### [Problem description]
Repeat nothing but the lines below running from the one containing "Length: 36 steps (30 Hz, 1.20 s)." to the one containing "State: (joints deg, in". Keep both end lines.

─── Data extract ───

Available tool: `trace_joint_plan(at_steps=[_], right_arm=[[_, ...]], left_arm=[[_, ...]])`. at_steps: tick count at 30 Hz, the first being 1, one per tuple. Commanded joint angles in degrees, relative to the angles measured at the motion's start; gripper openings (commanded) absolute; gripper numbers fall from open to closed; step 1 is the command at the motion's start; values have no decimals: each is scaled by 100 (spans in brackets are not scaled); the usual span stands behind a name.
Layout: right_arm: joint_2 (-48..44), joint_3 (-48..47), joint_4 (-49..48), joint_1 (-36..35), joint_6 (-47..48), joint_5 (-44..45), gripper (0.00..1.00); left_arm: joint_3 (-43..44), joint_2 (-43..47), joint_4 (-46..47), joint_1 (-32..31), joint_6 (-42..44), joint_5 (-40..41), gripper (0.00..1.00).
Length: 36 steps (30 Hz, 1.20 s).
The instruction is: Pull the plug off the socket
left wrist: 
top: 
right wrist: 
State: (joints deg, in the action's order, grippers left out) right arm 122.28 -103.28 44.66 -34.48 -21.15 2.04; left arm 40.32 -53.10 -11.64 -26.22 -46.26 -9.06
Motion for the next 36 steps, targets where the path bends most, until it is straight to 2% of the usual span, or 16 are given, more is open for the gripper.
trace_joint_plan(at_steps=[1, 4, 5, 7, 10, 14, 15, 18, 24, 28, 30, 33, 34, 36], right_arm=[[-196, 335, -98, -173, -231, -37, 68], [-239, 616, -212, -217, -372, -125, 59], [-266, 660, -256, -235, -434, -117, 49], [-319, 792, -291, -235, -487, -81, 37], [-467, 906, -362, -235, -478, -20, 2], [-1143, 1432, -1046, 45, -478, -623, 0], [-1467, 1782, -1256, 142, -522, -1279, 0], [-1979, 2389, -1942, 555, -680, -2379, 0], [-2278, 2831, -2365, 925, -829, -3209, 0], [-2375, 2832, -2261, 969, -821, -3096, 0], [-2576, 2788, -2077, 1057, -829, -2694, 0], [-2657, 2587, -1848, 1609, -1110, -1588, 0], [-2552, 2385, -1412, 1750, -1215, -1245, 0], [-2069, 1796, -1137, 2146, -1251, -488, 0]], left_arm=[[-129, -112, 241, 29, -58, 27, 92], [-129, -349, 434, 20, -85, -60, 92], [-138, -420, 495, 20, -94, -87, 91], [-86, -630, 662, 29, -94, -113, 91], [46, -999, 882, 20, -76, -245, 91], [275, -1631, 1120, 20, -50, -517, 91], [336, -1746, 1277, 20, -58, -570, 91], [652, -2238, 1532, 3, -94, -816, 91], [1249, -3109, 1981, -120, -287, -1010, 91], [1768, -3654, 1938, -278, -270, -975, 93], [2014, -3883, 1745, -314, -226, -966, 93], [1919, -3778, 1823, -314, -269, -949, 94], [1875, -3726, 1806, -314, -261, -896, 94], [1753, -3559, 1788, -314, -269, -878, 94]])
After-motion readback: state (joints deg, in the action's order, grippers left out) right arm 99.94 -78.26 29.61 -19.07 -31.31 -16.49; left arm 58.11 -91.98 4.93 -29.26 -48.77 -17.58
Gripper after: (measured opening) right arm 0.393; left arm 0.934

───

### [Answer to this exercise]
Length: 36 steps (30 Hz, 1.20 s).
The instruction is: Pull the plug off the socket
left wrist: 
top: 
right wrist: 
State: (joints deg, in the action's order, grippers left out) right arm 122.28 -103.28 44.66 -34.48 -21.15 2.04; left arm 40.32 -53.10 -11.64 -26.22 -46.26 -9.06

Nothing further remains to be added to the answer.